**SUPPLIED RECORDS:**
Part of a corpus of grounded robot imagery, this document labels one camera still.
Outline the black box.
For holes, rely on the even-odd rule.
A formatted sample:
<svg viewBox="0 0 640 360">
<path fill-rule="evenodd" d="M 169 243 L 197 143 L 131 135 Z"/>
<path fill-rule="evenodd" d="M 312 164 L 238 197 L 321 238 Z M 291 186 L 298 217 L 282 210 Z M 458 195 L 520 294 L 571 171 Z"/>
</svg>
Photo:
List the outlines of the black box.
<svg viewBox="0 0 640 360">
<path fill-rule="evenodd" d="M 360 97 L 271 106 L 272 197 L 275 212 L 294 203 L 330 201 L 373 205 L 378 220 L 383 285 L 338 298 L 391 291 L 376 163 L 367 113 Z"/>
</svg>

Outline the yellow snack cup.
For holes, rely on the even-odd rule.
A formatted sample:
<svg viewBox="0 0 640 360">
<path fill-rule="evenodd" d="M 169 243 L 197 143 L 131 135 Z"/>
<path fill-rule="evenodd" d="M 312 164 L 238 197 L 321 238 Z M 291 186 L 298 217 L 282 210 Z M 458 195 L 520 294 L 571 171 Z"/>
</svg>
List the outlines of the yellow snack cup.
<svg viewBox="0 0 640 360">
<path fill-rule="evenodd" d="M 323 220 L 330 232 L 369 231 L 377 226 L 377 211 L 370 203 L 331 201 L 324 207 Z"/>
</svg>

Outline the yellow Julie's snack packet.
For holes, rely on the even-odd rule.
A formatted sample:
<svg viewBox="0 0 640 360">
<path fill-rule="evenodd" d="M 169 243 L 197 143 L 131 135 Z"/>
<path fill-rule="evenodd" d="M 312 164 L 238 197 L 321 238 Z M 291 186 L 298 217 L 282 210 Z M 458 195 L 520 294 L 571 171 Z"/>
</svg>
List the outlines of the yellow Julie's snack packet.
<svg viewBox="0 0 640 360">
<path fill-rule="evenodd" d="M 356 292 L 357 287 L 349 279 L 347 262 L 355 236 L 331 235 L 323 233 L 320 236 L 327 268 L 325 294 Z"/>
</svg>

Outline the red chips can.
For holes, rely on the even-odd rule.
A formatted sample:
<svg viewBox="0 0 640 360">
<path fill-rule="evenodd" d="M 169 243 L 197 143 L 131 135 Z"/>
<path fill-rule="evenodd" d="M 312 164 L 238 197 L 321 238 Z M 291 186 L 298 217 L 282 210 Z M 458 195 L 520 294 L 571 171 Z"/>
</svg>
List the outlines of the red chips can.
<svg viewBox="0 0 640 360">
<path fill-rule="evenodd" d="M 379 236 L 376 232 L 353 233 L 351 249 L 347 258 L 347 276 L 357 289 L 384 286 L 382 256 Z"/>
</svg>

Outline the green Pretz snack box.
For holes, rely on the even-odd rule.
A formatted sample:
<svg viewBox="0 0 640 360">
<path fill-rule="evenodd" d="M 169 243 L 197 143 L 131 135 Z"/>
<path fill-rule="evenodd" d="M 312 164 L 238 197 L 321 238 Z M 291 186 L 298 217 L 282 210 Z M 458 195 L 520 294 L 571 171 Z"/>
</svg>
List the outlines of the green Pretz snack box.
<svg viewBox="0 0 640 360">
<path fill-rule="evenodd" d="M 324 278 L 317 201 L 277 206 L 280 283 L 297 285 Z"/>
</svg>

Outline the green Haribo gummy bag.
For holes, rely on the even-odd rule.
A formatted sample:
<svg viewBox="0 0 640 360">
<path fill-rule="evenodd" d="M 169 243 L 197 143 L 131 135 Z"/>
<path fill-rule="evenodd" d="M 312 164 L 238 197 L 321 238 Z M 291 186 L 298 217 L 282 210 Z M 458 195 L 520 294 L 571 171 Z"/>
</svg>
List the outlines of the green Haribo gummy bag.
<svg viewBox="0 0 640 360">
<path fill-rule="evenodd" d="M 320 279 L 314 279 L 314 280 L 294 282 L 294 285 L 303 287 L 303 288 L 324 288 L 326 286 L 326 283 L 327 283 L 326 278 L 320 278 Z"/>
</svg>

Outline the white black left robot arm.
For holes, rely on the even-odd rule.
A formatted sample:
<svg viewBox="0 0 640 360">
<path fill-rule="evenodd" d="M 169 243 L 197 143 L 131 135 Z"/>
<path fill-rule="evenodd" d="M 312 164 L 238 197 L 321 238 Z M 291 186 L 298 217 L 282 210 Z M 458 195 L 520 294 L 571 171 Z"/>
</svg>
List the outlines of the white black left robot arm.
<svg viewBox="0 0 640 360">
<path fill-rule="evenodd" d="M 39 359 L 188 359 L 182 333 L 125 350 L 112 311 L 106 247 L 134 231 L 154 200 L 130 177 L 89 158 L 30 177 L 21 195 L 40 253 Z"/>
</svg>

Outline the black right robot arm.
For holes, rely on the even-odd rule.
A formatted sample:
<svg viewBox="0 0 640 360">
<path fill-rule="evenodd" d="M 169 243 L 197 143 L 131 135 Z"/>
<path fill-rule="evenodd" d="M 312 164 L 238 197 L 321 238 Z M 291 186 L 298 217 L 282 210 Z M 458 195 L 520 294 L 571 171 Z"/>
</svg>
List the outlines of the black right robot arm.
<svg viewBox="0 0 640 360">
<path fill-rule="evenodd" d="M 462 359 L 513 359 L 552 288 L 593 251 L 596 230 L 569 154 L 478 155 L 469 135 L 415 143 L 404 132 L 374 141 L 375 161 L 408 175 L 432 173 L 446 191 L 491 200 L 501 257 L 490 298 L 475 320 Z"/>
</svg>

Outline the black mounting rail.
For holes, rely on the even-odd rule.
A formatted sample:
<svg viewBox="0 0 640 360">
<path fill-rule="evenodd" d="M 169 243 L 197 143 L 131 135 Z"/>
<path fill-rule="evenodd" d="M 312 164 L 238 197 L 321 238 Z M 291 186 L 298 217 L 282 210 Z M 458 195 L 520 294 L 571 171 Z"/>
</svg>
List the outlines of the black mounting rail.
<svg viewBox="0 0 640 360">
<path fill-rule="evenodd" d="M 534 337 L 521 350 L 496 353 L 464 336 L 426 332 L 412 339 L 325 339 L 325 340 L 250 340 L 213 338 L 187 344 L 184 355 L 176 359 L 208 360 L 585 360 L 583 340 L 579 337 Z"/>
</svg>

**PROBLEM DESCRIPTION:** Return every entry verbatim.

**TASK SOLUTION:**
Part of a corpus of grounded robot imagery, this document labels one camera still.
Outline the black box.
For holes, rely on the even-odd rule.
A formatted sample:
<svg viewBox="0 0 640 360">
<path fill-rule="evenodd" d="M 169 243 L 197 143 L 131 135 Z"/>
<path fill-rule="evenodd" d="M 312 164 L 238 197 L 321 238 Z M 291 186 L 298 217 L 282 210 Z M 458 195 L 520 294 L 571 171 Z"/>
</svg>
Photo:
List the outlines of the black box.
<svg viewBox="0 0 640 360">
<path fill-rule="evenodd" d="M 360 97 L 271 106 L 272 197 L 275 212 L 294 203 L 330 201 L 373 205 L 378 220 L 383 285 L 338 298 L 391 291 L 376 163 L 367 113 Z"/>
</svg>

Outline the yellow snack cup.
For holes, rely on the even-odd rule.
A formatted sample:
<svg viewBox="0 0 640 360">
<path fill-rule="evenodd" d="M 169 243 L 197 143 L 131 135 Z"/>
<path fill-rule="evenodd" d="M 312 164 L 238 197 L 321 238 Z M 291 186 L 298 217 L 282 210 Z M 458 195 L 520 294 L 571 171 Z"/>
</svg>
List the outlines of the yellow snack cup.
<svg viewBox="0 0 640 360">
<path fill-rule="evenodd" d="M 323 220 L 330 232 L 369 231 L 377 226 L 377 211 L 370 203 L 331 201 L 324 207 Z"/>
</svg>

Outline the yellow Julie's snack packet.
For holes, rely on the even-odd rule.
A formatted sample:
<svg viewBox="0 0 640 360">
<path fill-rule="evenodd" d="M 169 243 L 197 143 L 131 135 Z"/>
<path fill-rule="evenodd" d="M 312 164 L 238 197 L 321 238 Z M 291 186 L 298 217 L 282 210 Z M 458 195 L 520 294 L 571 171 Z"/>
</svg>
List the outlines of the yellow Julie's snack packet.
<svg viewBox="0 0 640 360">
<path fill-rule="evenodd" d="M 356 292 L 357 287 L 349 279 L 347 262 L 355 236 L 331 235 L 323 233 L 320 236 L 327 268 L 325 294 Z"/>
</svg>

Outline the red chips can.
For holes, rely on the even-odd rule.
A formatted sample:
<svg viewBox="0 0 640 360">
<path fill-rule="evenodd" d="M 169 243 L 197 143 L 131 135 Z"/>
<path fill-rule="evenodd" d="M 312 164 L 238 197 L 321 238 Z M 291 186 L 298 217 L 282 210 Z M 458 195 L 520 294 L 571 171 Z"/>
</svg>
List the outlines of the red chips can.
<svg viewBox="0 0 640 360">
<path fill-rule="evenodd" d="M 379 236 L 376 232 L 353 233 L 351 249 L 347 258 L 347 276 L 357 289 L 384 286 L 382 256 Z"/>
</svg>

Outline the green Pretz snack box.
For holes, rely on the even-odd rule.
A formatted sample:
<svg viewBox="0 0 640 360">
<path fill-rule="evenodd" d="M 169 243 L 197 143 L 131 135 Z"/>
<path fill-rule="evenodd" d="M 312 164 L 238 197 L 321 238 Z M 291 186 L 298 217 L 282 210 Z M 458 195 L 520 294 L 571 171 Z"/>
</svg>
List the outlines of the green Pretz snack box.
<svg viewBox="0 0 640 360">
<path fill-rule="evenodd" d="M 324 278 L 317 201 L 277 206 L 280 283 L 297 285 Z"/>
</svg>

Outline the green Haribo gummy bag.
For holes, rely on the even-odd rule.
A formatted sample:
<svg viewBox="0 0 640 360">
<path fill-rule="evenodd" d="M 169 243 L 197 143 L 131 135 Z"/>
<path fill-rule="evenodd" d="M 312 164 L 238 197 L 321 238 Z M 291 186 L 298 217 L 282 210 Z M 458 195 L 520 294 L 571 171 Z"/>
</svg>
List the outlines of the green Haribo gummy bag.
<svg viewBox="0 0 640 360">
<path fill-rule="evenodd" d="M 320 279 L 314 279 L 314 280 L 294 282 L 294 285 L 303 287 L 303 288 L 324 288 L 326 286 L 326 283 L 327 283 L 326 278 L 320 278 Z"/>
</svg>

Outline the white black left robot arm.
For holes, rely on the even-odd rule.
A formatted sample:
<svg viewBox="0 0 640 360">
<path fill-rule="evenodd" d="M 169 243 L 197 143 L 131 135 Z"/>
<path fill-rule="evenodd" d="M 312 164 L 238 197 L 321 238 Z M 291 186 L 298 217 L 282 210 Z M 458 195 L 520 294 L 571 171 Z"/>
</svg>
List the outlines of the white black left robot arm.
<svg viewBox="0 0 640 360">
<path fill-rule="evenodd" d="M 39 359 L 188 359 L 182 333 L 125 350 L 112 311 L 106 247 L 134 231 L 154 200 L 130 177 L 89 158 L 30 177 L 21 195 L 40 253 Z"/>
</svg>

Outline the black right robot arm.
For holes, rely on the even-odd rule.
A formatted sample:
<svg viewBox="0 0 640 360">
<path fill-rule="evenodd" d="M 169 243 L 197 143 L 131 135 Z"/>
<path fill-rule="evenodd" d="M 312 164 L 238 197 L 321 238 Z M 291 186 L 298 217 L 282 210 Z M 458 195 L 520 294 L 571 171 Z"/>
</svg>
List the outlines of the black right robot arm.
<svg viewBox="0 0 640 360">
<path fill-rule="evenodd" d="M 462 359 L 513 359 L 552 288 L 593 251 L 596 230 L 569 154 L 478 155 L 469 135 L 415 143 L 404 132 L 374 141 L 375 161 L 408 175 L 432 173 L 446 191 L 491 200 L 501 257 L 490 298 L 475 320 Z"/>
</svg>

Outline the black mounting rail.
For holes, rely on the even-odd rule.
A formatted sample:
<svg viewBox="0 0 640 360">
<path fill-rule="evenodd" d="M 169 243 L 197 143 L 131 135 Z"/>
<path fill-rule="evenodd" d="M 312 164 L 238 197 L 321 238 Z M 291 186 L 298 217 L 282 210 Z M 458 195 L 520 294 L 571 171 Z"/>
</svg>
List the outlines of the black mounting rail.
<svg viewBox="0 0 640 360">
<path fill-rule="evenodd" d="M 534 337 L 521 350 L 496 353 L 464 336 L 426 332 L 412 339 L 325 339 L 325 340 L 250 340 L 213 338 L 187 344 L 184 355 L 176 359 L 208 360 L 585 360 L 583 340 L 579 337 Z"/>
</svg>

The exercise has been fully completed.